[<prev] [next>] [<thread-prev] [day] [month] [year] [list]
Message-ID: <202202061826.50506BF8@keescook>
Date: Sun, 6 Feb 2022 18:53:44 -0800
From: Kees Cook <keescook@...omium.org>
To: Alexander Lobakin <alexandr.lobakin@...el.com>
Cc: Paolo Abeni <pabeni@...hat.com>, netdev@...r.kernel.org,
Eric Dumazet <edumazet@...gle.com>,
"Gustavo A. R. Silva" <gustavoars@...nel.org>
Subject: Re: [RFC PATCH 2/3] net: gro: minor optimization for
dev_gro_receive()
On Wed, Feb 02, 2022 at 01:08:27PM +0100, Alexander Lobakin wrote:
> From: Paolo Abeni <pabeni@...hat.com>
> Date: Wed, 02 Feb 2022 11:09:41 +0100
>
> > Hello,
>
> Hi!
>
> >
> > On Tue, 2022-01-18 at 18:39 +0100, Alexander Lobakin wrote:
> > > From: Paolo Abeni <pabeni@...hat.com>
> > > Date: Tue, 18 Jan 2022 17:31:00 +0100
> > >
> > > > On Tue, 2022-01-18 at 16:56 +0100, Alexander Lobakin wrote:
> > > > > From: Paolo Abeni <pabeni@...hat.com>
> > > > > Date: Tue, 18 Jan 2022 16:24:19 +0100
> > > > >
> > > > > > While inspecting some perf report, I noticed that the compiler
> > > > > > emits suboptimal code for the napi CB initialization, fetching
> > > > > > and storing multiple times the memory for flags bitfield.
> > > > > > This is with gcc 10.3.1, but I observed the same with older compiler
> > > > > > versions.
> > > > > >
> > > > > > We can help the compiler to do a nicer work e.g. initially setting
> > > > > > all the bitfield to 0 using an u16 alias.

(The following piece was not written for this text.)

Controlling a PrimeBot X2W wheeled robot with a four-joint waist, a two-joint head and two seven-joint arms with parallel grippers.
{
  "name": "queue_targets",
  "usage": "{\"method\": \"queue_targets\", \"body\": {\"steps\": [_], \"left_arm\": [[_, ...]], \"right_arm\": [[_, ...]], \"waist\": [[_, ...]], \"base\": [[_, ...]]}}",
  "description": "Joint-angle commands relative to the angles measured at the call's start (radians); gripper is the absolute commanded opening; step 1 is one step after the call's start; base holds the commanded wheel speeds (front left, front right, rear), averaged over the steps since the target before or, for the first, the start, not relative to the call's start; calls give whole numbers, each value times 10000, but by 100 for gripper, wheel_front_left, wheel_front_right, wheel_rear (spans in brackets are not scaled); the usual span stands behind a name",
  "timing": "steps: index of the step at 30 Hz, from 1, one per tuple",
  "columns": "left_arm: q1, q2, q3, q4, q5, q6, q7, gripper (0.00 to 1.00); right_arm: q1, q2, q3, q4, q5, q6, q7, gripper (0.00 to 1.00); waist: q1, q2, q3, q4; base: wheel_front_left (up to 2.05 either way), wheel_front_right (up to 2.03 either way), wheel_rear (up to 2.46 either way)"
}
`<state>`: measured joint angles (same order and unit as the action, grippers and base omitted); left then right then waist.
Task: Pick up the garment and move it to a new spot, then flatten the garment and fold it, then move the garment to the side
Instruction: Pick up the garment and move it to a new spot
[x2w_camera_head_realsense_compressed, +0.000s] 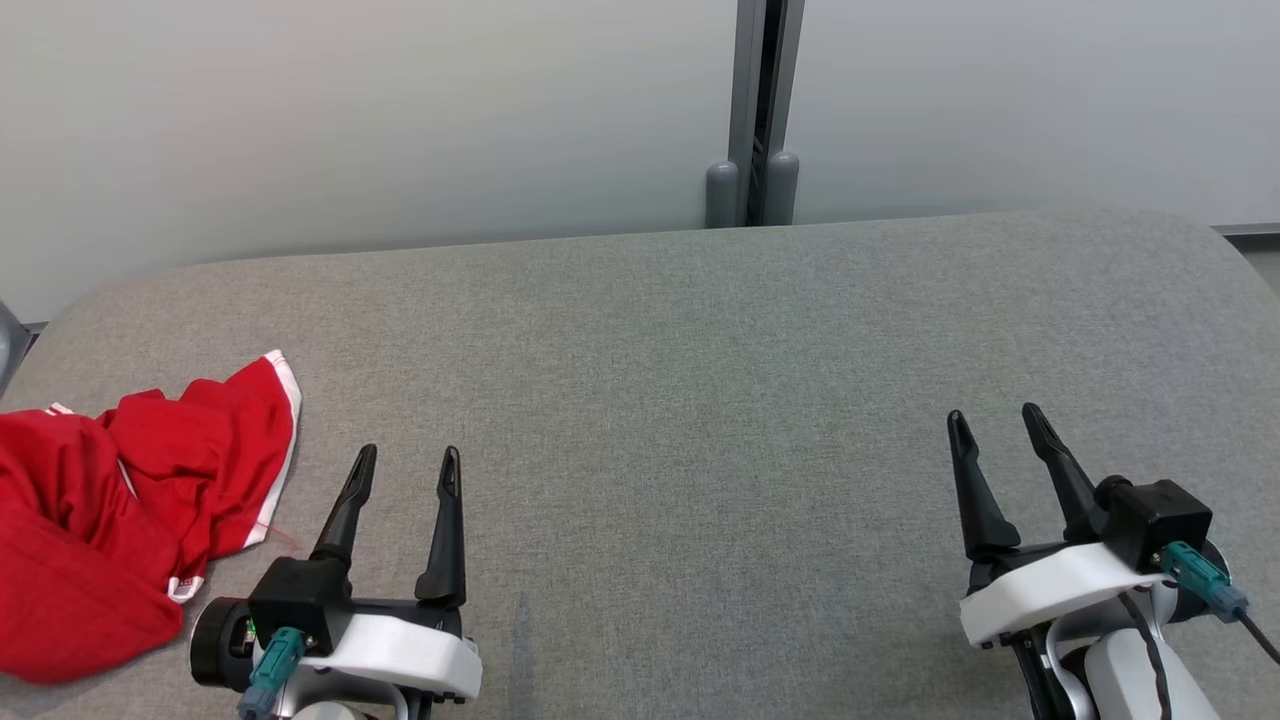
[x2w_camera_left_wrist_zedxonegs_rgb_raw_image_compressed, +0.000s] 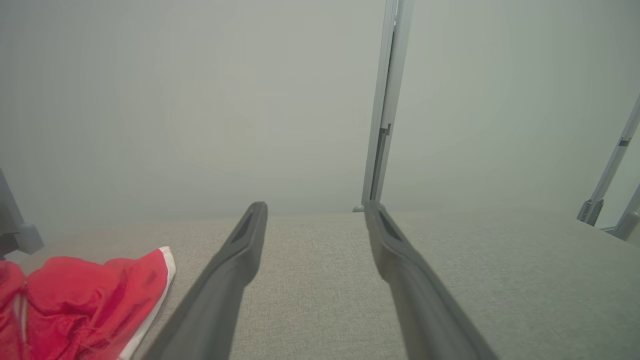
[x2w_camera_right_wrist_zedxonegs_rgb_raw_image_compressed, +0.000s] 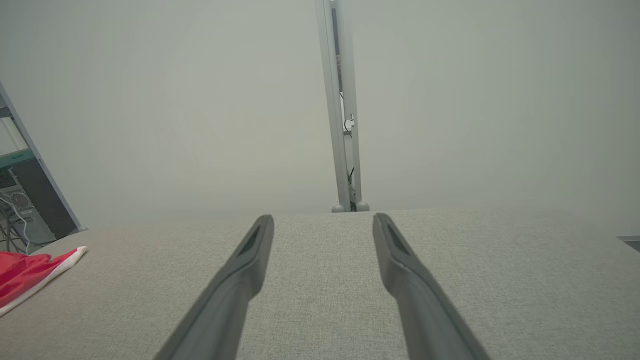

The generated code is quite
> > > > > > smaller, with the same number of conditional
> > > > > >
> > > > > > Before:
> > > > > > objdump -t net/core/gro.o | grep " F .text"
> > > > > > 0000000000000bb0 l F .text 0000000000000357 dev_gro_receive
> > > > > >
> > > > > > After:
> > > > > > 0000000000000bb0 l F .text 000000000000033c dev_gro_receive
> > > > > >
> > > > > > Signed-off-by: Paolo Abeni <pabeni@...hat.com>
> > > > > > ---
> > > > > > include/net/gro.h | 13 +++++++++----
> > > > > > net/core/gro.c | 16 +++++-----------
> > > > > > 2 files changed, 14 insertions(+), 15 deletions(-)
> > > > > >
> > > > > > diff --git a/include/net/gro.h b/include/net/gro.h
> > > > > > index 8f75802d50fd..a068b27d341f 100644
> > > > > > --- a/include/net/gro.h
> > > > > > +++ b/include/net/gro.h
> > > > > > @@ -29,14 +29,17 @@ struct napi_gro_cb {
> > > > > > /* Number of segments aggregated. */
> > > > > > u16 count;
> > > > > >
> > > > > > - /* Start offset for remote checksum offload */
> > > > > > - u16 gro_remcsum_start;
> > > > > > + /* Used in ipv6_gro_receive() and foo-over-udp */
> > > > > > + u16 proto;
> > > > > >
> > > > > > /* jiffies when first packet was created/queued */
> > > > > > unsigned long age;
> > > > > >
> > > > > > - /* Used in ipv6_gro_receive() and foo-over-udp */
> > > > > > - u16 proto;
> > > > > > + /* portion of the cb set to zero at every gro iteration */
> > > > > > + u32 zeroed_start[0];
> > > > > > +
> > > > > > + /* Start offset for remote checksum offload */
> > > > > > + u16 gro_remcsum_start;
> > > > > >
> > > > > > /* This is non-zero if the packet may be of the same flow. */
> > > > > > u8 same_flow:1;
> > > > > > @@ -70,6 +73,8 @@ struct napi_gro_cb {
> > > > > > /* GRO is done by frag_list pointer chaining. */
> > > > > > u8 is_flist:1;
> > > > > >
> > > > > > + u32 zeroed_end[0];
> > > > >
> > > > > This should be wrapped in struct_group() I believe, or compilers
> > > > > will start complaining soon. See [0] for the details.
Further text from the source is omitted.